§ **Data items**:
'''
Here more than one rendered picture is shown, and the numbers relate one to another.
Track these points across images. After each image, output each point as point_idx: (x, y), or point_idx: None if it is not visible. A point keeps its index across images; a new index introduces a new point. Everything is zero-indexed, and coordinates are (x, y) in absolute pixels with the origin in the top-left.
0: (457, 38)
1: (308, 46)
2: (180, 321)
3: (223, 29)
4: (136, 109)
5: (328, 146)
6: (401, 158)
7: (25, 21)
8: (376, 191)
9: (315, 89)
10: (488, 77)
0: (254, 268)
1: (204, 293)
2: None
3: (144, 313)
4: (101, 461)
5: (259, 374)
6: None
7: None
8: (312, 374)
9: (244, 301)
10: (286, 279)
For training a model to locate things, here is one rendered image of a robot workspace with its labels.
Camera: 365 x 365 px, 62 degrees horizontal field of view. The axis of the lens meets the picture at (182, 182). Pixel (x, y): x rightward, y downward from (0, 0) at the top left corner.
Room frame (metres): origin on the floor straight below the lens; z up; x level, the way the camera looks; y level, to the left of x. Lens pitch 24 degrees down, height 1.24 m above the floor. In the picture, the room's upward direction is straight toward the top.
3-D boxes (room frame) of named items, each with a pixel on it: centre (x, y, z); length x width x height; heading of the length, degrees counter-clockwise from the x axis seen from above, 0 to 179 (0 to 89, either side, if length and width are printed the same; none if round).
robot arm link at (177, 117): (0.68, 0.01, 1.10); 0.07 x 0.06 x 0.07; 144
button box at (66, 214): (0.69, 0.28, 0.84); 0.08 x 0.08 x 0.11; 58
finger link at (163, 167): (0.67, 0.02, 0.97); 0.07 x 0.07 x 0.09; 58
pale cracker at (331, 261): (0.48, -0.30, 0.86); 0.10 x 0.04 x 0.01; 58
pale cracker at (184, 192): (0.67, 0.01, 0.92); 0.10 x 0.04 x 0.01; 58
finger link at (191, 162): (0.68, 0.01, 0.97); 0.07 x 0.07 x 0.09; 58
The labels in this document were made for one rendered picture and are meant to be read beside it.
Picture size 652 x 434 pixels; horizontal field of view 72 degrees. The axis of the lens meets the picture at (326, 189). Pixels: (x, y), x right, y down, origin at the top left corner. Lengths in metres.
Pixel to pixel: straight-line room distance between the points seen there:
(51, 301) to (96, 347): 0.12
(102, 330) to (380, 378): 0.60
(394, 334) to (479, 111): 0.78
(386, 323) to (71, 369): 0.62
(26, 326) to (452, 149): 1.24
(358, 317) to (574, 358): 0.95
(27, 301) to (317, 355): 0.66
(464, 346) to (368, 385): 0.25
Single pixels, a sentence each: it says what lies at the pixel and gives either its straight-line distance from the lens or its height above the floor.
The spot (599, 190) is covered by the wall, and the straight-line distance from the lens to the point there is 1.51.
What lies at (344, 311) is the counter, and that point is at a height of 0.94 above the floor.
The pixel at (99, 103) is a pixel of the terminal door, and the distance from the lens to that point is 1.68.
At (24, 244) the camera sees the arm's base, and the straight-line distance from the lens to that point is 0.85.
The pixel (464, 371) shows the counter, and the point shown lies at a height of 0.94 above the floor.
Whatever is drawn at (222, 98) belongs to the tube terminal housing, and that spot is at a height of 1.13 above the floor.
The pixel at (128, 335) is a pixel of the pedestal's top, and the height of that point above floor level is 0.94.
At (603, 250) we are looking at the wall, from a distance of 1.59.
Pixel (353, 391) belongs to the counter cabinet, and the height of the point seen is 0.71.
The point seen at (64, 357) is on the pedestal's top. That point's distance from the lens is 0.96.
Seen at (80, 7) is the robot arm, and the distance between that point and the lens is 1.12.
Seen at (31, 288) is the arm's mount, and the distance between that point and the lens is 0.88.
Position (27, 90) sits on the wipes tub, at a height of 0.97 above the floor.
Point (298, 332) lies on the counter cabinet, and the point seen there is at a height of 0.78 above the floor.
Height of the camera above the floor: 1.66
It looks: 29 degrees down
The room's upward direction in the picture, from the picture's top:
'''
Exactly the lines from the one containing "Whatever is drawn" through the end of the records should be reproduced, and no others.

Whatever is drawn at (222, 98) belongs to the tube terminal housing, and that spot is at a height of 1.13 above the floor.
The pixel at (128, 335) is a pixel of the pedestal's top, and the height of that point above floor level is 0.94.
At (603, 250) we are looking at the wall, from a distance of 1.59.
Pixel (353, 391) belongs to the counter cabinet, and the height of the point seen is 0.71.
The point seen at (64, 357) is on the pedestal's top. That point's distance from the lens is 0.96.
Seen at (80, 7) is the robot arm, and the distance between that point and the lens is 1.12.
Seen at (31, 288) is the arm's mount, and the distance between that point and the lens is 0.88.
Position (27, 90) sits on the wipes tub, at a height of 0.97 above the floor.
Point (298, 332) lies on the counter cabinet, and the point seen there is at a height of 0.78 above the floor.
Height of the camera above the floor: 1.66
It looks: 29 degrees down
The room's upward direction in the picture, from the picture's top:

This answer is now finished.